Pengujian COVID-19 terbatas yang diterapkan oleh pemerintah pusat Brasil mempersulit pelacakan penyebaran pandemi di negara yang sangat luas ini, terlebih lagi di lembah Amazon di mana transportasi terbatas, jarak yang sangat jauh dan pusat populasi tersebar luas. Apalagi, pengujian terbatas sebagian besar dilakukan dengan tes antibodi - tes yang menunjukkan jika Anda pernah menderita COVID-19 di masa lalu - dan bukan tes yang menunjukkan apakah Anda mengidap penyakit itu sekarang. Ini artinya bahwa data epidemiologi di Brasil memberikan gambaran kasar tentang seperti apa situasinya sekitar tiga minggu lalu, bukan gambaran keadaan pandemi saat ini.
Pada awal Mei, segala kegiatan MSF dikerahkan di kota. Manaus memiliki populasi pengungsi dan tunawisma yang rentan. Sebagian besar mereka ditempatkan di penampungan yang terorganisir, dengan keluarga yang tinggal dalam jarak yang sangat dekat di mana kemungkinan jaga jarak fisik hampir tidak ada.
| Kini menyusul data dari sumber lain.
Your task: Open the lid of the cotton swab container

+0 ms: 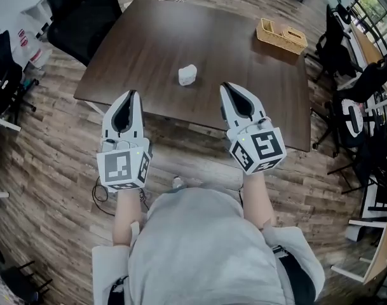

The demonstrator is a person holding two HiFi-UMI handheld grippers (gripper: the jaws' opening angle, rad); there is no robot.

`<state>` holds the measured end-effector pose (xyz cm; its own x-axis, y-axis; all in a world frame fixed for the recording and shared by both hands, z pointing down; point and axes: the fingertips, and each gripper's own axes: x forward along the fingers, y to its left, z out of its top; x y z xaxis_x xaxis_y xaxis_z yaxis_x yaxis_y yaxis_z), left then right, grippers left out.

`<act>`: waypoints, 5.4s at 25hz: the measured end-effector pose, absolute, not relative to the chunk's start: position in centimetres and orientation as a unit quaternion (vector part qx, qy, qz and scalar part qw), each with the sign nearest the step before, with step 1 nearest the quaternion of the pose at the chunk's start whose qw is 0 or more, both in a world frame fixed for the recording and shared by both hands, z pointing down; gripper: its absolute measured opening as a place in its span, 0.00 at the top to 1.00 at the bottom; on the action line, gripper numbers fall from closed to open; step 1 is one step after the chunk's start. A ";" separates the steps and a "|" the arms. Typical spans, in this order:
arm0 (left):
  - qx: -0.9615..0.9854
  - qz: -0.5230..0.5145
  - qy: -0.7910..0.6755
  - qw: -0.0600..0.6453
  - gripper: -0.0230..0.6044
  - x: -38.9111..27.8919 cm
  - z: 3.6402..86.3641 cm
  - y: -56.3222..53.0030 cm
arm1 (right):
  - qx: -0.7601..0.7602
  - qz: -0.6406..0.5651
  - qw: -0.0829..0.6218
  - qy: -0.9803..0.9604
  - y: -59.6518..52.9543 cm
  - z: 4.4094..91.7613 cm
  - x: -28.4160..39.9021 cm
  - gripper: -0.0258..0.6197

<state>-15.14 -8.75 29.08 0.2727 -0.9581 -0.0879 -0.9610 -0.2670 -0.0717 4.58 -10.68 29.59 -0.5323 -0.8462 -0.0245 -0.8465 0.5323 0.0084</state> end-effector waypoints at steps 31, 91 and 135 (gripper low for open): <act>-0.811 -0.019 0.585 0.014 0.94 -14.4 33.4 -23.3 | -0.489 -0.017 -0.021 0.872 -24.6 32.1 4.5 0.93; -0.906 -0.277 0.305 -0.095 0.65 -2.0 58.0 -31.0 | -0.472 -0.118 -0.095 0.869 -35.0 43.0 8.8 0.93; -0.905 -0.021 0.424 0.037 0.66 -5.0 33.5 -20.9 | -0.272 -0.092 -0.043 0.957 -21.5 31.6 -3.0 0.53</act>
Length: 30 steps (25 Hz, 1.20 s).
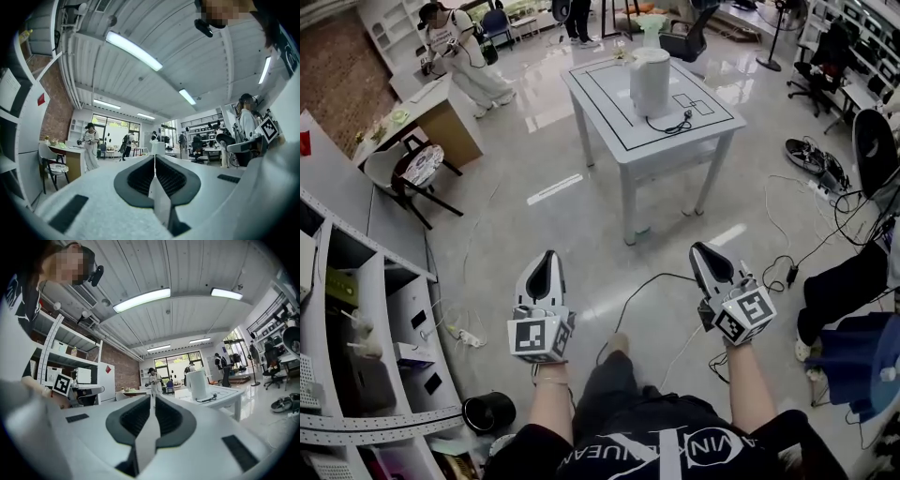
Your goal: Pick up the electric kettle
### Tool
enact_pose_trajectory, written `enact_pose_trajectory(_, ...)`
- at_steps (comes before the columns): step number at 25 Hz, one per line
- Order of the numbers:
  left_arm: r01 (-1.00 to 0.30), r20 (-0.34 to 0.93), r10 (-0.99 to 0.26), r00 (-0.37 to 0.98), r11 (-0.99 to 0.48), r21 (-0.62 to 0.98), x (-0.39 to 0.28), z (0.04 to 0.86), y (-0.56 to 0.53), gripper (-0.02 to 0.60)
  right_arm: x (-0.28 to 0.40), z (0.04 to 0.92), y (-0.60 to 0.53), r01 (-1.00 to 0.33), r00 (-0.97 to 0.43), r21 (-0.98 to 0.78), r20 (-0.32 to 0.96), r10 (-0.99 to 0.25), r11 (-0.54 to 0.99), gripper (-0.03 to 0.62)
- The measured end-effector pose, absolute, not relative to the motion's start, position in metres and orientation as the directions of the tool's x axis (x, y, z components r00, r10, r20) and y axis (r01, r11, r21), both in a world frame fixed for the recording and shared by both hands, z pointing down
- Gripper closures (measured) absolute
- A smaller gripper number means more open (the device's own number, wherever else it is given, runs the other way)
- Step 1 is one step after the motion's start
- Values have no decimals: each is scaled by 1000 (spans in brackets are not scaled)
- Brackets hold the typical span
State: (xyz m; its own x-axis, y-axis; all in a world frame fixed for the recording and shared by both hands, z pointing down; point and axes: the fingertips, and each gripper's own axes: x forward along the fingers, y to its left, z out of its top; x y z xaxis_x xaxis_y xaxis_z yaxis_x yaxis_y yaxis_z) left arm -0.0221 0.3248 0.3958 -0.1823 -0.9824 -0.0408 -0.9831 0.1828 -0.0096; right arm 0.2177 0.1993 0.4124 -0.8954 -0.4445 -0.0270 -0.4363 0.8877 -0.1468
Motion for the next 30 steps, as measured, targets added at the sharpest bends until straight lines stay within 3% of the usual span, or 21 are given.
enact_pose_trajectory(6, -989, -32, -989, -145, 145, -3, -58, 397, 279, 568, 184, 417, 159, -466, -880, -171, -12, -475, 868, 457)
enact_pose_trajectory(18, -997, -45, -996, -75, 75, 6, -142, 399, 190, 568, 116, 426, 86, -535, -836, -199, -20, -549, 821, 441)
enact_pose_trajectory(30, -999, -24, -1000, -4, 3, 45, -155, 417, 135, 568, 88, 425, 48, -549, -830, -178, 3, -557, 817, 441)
Situasi masyarakat adat Warao, yang datang dari Venezuela ke Brasil, sangat memprihatinkan karena kondisi kehidupan mereka yang padat. MSF mendirikan pusat isolasi untuk komunitas ini bagi siapa saja yang menunjukkan gejala COVID-19.
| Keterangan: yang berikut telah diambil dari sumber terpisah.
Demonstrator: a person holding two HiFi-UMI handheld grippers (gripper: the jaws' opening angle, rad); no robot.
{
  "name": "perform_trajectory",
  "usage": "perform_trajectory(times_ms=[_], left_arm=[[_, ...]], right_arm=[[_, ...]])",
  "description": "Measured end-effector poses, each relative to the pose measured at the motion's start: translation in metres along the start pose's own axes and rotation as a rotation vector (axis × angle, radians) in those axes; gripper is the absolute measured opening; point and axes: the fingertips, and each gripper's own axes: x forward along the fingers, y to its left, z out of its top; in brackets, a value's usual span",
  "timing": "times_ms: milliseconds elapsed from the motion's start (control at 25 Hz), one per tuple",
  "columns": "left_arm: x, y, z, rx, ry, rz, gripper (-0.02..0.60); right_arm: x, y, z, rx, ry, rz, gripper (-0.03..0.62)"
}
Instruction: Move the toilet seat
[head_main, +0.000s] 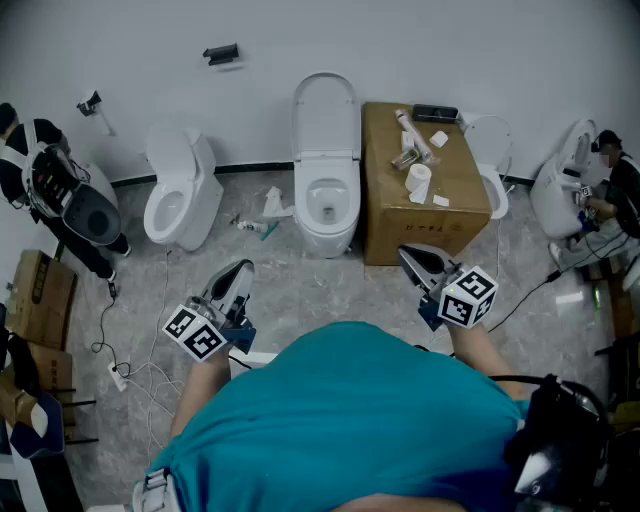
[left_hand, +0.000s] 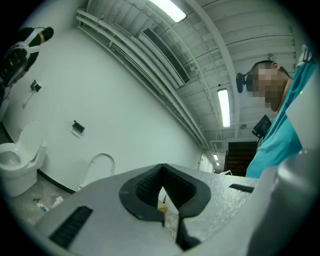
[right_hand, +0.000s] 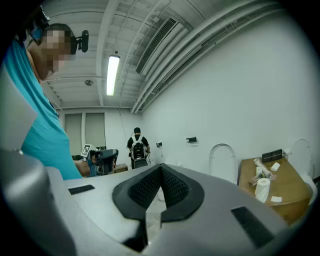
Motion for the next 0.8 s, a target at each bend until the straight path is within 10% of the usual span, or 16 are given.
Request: perform_trajectory(times_ms=[800], left_arm=[[-0.015,0.060,0.032,-0.018,-0.018,-0.015,0.003]], right_arm=[[0.068,-0.006,0.019,0.032,-0.029,-0.029,-0.002]])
Warga asli Warao memeriksakan tekanan darahnya di pusat isolasi yang dijalankan oleh Doctors Without Borders di Manaus. Sebagian besar masyarakat adat Warao yang tinggal di ibu kota negara bagian Amazonas kebanyakan tinggal di tempat penampungan, di mana menjaga jarak hampir mustahil. © Euzivaldo Queiroz/MSF
Unit Perawatan Intensif
Bagian inti dari respons MSF Manaus adalah dukungan kesehatan di salah satu RS utama, yaitu Rumah Sakit 28 de Agosto. MSF mengambil alih pengelolaan lantai lima, dengan 12 ranjang Unit Perawatan Intensif (ICU) untuk pasien kritis dan bangsal dengan 36 ranjang untuk pasien parah. Meskipun tekanan luar biasa dari puncak awal COVID-19 telah berlalu, seluruh bangsal penuh dan pengalaman darurat MSF membantu RS lainnya untuk meningkatkan aliran pasien dan meningkatkan kualitas perawatan.
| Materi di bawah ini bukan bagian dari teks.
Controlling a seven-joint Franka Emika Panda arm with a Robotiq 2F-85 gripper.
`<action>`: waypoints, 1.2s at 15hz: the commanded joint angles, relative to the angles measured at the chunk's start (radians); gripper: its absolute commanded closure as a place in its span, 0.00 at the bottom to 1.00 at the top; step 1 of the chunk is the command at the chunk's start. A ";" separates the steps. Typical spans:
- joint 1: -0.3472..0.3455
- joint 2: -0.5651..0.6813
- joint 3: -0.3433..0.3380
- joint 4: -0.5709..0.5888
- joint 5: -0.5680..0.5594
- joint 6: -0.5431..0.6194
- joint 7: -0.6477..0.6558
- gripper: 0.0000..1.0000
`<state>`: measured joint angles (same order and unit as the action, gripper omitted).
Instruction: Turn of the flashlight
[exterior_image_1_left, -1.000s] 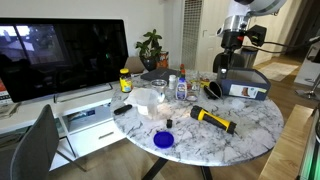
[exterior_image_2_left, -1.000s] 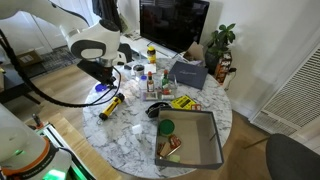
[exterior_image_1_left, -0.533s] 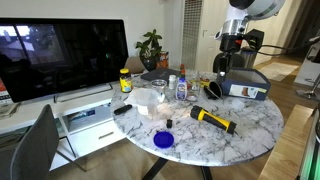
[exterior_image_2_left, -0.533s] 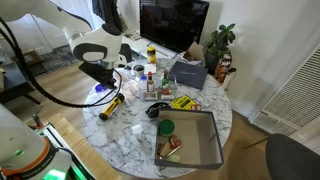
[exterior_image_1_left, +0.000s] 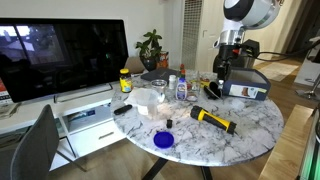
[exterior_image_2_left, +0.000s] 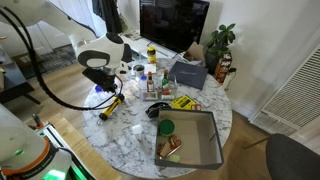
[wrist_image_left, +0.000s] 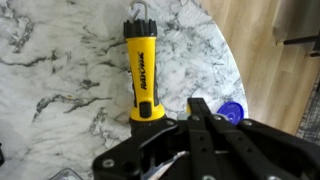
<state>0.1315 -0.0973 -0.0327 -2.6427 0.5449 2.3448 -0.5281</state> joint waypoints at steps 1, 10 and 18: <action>-0.004 0.122 0.034 0.017 0.087 0.065 -0.040 1.00; -0.081 0.319 0.114 0.085 0.143 0.196 -0.083 1.00; -0.134 0.412 0.165 0.148 0.123 0.216 -0.085 1.00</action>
<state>0.0248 0.2731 0.1024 -2.5165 0.6731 2.5345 -0.6000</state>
Dokter Pedro Cury Moyses mengingat ini sebagai lingkungan dengan tekanan tinggi: "Setibanya di rumah sakit, kami menghadapi skenario yang tidak asing bagi siapa pun yang pernah bekerja di sistem kesehatan nasional Brasil: struktur tak menentu yang melebihi batas.”
“Tapi saya memiliki kenangan indah saat memulangkan pasien yang dirawat di ICU. Ketika saya pertama kali bertemu dengannya, dia jelas ketakutan, terutama karena pemulihannya yang lambat dan rumit. Dia memiliki riwayat kesehatan bawaan serta COVID-19, dan itu memperumit kasusnya. Tim takut kondisinya akan memburuk. Akhirnya, setelah dia cukup sehat untuk meninggalkan rumah sakit, kami mengatur kepulangannya. Di kursi roda, dia dikejutkan oleh staf ICU dan staf bangsal yang bertepuk tangan di koridor, serta oleh sang suami yang menunggunya dengan karangan bunga di ujung koridor. Dia adalah simbol terbesar pekerjaan kami di RS Manaus ini. Memulihkan hidupnya membantu memulihkan harapan bagi para dokter di sana, yang telah menyaksikan tingkat kematian yang amat sangat tinggi selama pandemi."
Memasuki Hutan Amazon
Di Manaus, aliran sungai Negro dan Solimões bertemu, membentuk sungai Amazon yang sangat besar. Ketika epidemi memuncak dan kemudian menjadi stabil di ibu kota negara bagian, penyakit itu telah menyebar secara diam-diam ke hulu sungai dan masuk ke hutan hujan.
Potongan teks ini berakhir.